If we recap all what has been said before it becomes clear, why a reengining would be the best possible action for Boeing. Of course, a new airplane could be better by about 10% in operating costs, but at what cost and risk for Boeing? Just look at another story published yesterday by Scott Hamilton about the latest round in B787 delivery delays! It will take a few years for Boeing to get in a position where they earn some money with the B787. And with the refined A350-1000 Boeing might now feel the pressure to do something with the B777 earlier than planned before. The Y3(B777 successor) was currently planned around 2025, but with the A350-1000 arriving in 2017/2018, that could move to somewhere around 2020. That moves the Y1 (B737 successor) to the second half of the 2020's - and meanwhile, say in 2017 a reengined B737 could appear.

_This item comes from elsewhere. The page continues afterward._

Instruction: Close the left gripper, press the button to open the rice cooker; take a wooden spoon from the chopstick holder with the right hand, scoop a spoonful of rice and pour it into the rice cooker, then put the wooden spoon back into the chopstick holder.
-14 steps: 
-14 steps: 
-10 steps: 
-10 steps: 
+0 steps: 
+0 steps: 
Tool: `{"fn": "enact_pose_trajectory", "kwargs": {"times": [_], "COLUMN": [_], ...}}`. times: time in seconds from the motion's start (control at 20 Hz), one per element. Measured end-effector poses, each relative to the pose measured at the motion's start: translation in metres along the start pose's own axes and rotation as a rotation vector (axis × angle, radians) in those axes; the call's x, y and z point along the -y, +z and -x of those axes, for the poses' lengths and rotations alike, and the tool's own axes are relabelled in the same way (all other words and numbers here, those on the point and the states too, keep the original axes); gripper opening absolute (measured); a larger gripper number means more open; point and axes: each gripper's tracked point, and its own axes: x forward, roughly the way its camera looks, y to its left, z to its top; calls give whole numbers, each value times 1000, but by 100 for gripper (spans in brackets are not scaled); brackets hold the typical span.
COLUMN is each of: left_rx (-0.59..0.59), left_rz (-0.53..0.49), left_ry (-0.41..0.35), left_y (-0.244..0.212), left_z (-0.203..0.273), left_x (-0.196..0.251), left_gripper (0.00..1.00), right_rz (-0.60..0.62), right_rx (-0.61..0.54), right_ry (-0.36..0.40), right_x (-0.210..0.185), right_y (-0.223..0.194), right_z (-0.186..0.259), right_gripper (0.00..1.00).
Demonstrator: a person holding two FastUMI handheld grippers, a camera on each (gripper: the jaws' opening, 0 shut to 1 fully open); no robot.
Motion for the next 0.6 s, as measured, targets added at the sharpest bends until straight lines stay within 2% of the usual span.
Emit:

Capital requirements for that, if true what Hamilton writes, should be in the same $1-1.5bn range as the A320neo program - probably a little less than Airbus's costs, as we can assume that we will only see one engine on the B737RE - a LEAP-2B, how I would call it for now: with a smaller, scaled down core, a fan with the maximum possible diameter to fit under the wing without nose gear extension.
The technical risk is minimal, compared to the risk of a new airplane a la B787. Additionally, Boeing will see if the LEAP engine will work as anticipated when entering service on the A320neo.